Niestety, w dalszym ciągu wielu pacjentów cierpi na poważne trudności finansowe wskutek niedoboru środków na pokrycie kosztów opieki medycznej – również w Polsce. Jak wynika z badania „Uśmiech a status społeczny”, przeprowadzonego przez portal dentysta.eu – co czwarty pacjent w Polsce płaci za leczenie zębów kartą kredytową, a co dziesiąty zaciąga kredyt gotówkowy w banku.

 

Finansowanie ratalne podbija Europejski rynek stomatologiczny

 

Biorąc pod uwagę koszty usług dentystycznych, jak i problemy z ich finansowaniem, naturalnym jest, że poszukujemy tańszych alternatyw. Jak wynika z danych Medical Finance Group, właściciela marki MediRaty, która od ponad 5 lat finansuje zabiegi medyczne w Polsce – najwięcej zapytań o ratalne finansowanie leczenia i zabiegów medycznych dotyczy stomatologii (66 proc.).

 

– Ponad połowa pożyczek udzielonych przez nas w 2016 roku (52,5 proc.) dotyczyła właśnie implantologii, ortodoncji, endodoncji.
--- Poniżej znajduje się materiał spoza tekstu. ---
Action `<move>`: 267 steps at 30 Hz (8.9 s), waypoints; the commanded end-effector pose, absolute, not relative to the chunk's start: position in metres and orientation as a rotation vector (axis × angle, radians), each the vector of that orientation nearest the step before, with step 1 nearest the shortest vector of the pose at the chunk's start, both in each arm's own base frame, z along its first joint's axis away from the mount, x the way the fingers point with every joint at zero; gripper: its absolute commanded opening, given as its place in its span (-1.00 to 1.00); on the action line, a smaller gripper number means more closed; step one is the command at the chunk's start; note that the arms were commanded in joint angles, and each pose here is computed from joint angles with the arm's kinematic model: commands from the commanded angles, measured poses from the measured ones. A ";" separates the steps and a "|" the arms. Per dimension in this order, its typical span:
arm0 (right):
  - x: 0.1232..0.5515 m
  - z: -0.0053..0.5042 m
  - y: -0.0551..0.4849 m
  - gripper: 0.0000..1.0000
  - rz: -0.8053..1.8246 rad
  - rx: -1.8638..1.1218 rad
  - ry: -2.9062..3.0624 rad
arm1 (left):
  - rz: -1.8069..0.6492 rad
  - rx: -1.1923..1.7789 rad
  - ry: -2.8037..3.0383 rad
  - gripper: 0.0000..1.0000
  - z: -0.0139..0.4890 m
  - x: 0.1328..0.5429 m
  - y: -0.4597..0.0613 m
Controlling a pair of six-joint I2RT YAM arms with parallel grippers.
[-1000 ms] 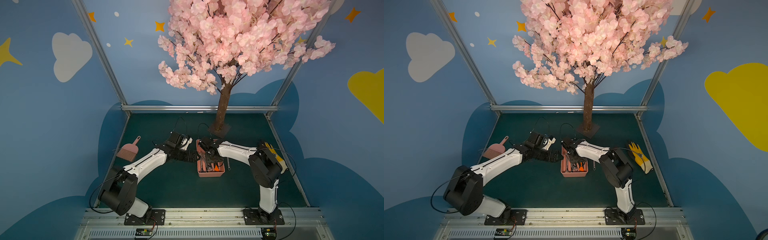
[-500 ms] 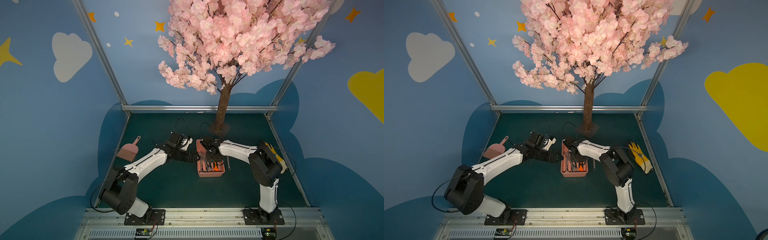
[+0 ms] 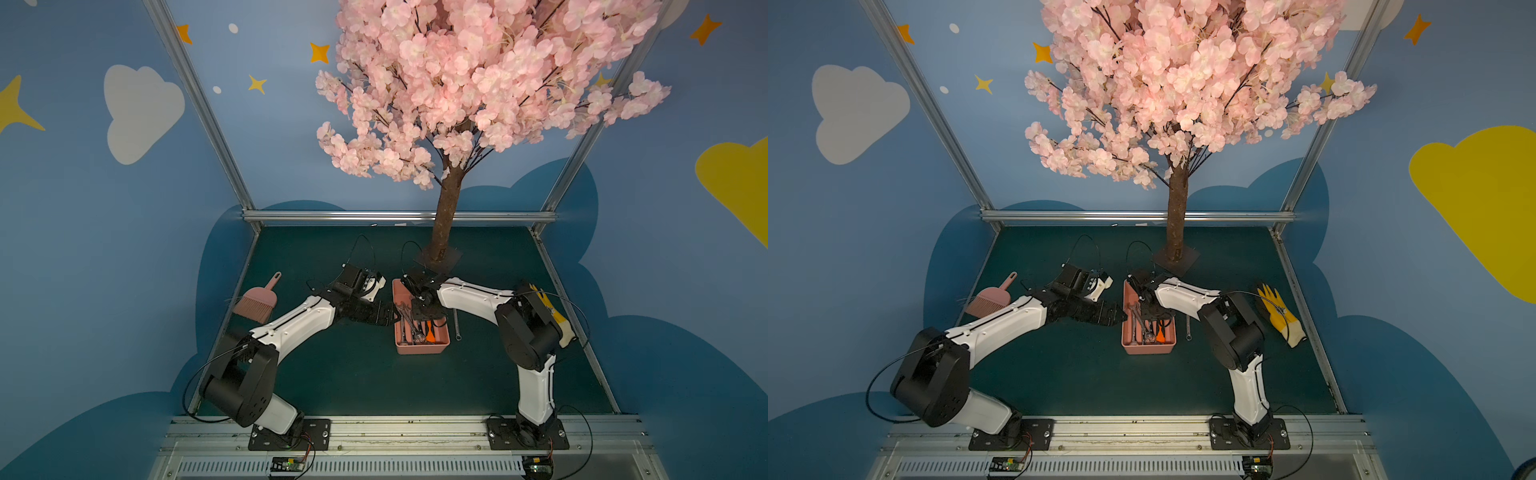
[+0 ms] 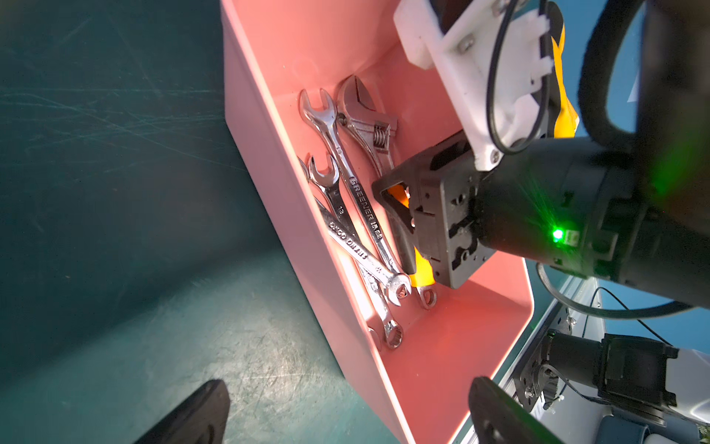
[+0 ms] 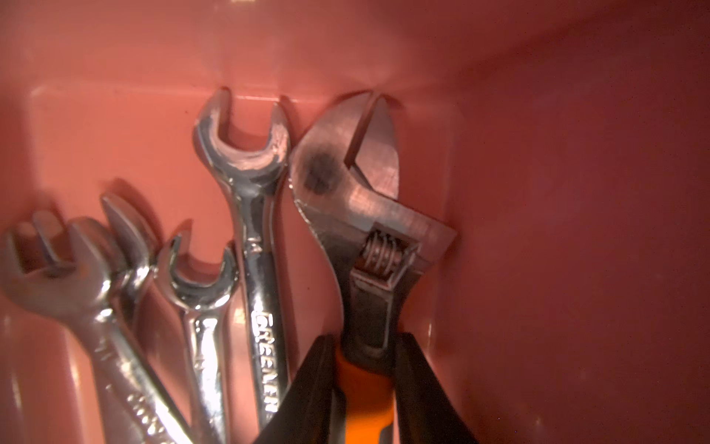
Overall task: Take out the wrench from the storage box
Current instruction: Pick up the wrench from the storage box, then place the wrench at the center of the board, then pick up the wrench from the storage box, then place the wrench at the center of the board.
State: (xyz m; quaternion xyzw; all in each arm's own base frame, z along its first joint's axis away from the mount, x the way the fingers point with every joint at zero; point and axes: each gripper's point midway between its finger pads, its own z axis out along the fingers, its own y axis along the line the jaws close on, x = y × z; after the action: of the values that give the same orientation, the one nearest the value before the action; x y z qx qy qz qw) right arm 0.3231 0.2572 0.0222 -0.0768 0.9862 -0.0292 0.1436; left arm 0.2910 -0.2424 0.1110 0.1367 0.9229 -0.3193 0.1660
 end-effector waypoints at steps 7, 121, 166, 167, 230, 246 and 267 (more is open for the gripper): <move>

Dzięki systemom ratalnym zdecydowanie więcej osób uzyskuje dostęp do najnowocześniejszych rozwiązań medycznych – gdzie wyznacznikiem nie jest status finansowy czy miejsce zamieszkania – i może pozwolić sobie na piękny uśmiech oraz otrzymać należytą opiekę na dogodnych warunkach. Z tego rozwiązania korzystają nie tylko Europejczycy, ale również Polacy – podkreśla Krzysztof Sokalski, Prezes Medical Finance Group, właściciela marki MediRaty, która od ponad 5 lat finansuje zabiegi medyczne w Polsce.

 

– Nasza oferta jest skierowana do indywidualnych klientów, którzy potrzebują wsparcia finansowego w swoim leczeniu. Udzielamy pożyczek nawet do 50 tys. zł. Oczywiście otrzymanie finansowania wiąże się ze sprawdzeniem zdolności kredytowej, jednak cały proces zamyka się zazwyczaj w ciągu kilku minut. Ponadto, nasi klienci mają zapewniona profesjonalną opiekę, polegającą na indywidualnym podejściu do każdego pacjenta a także skrojony na miarę plan leczenia. Oprócz tego, oferty konstruujemy tak, by były dopasowane zarówno do potrzeb, jak i możliwości finansowych wnioskującego – dodaje Sokalski.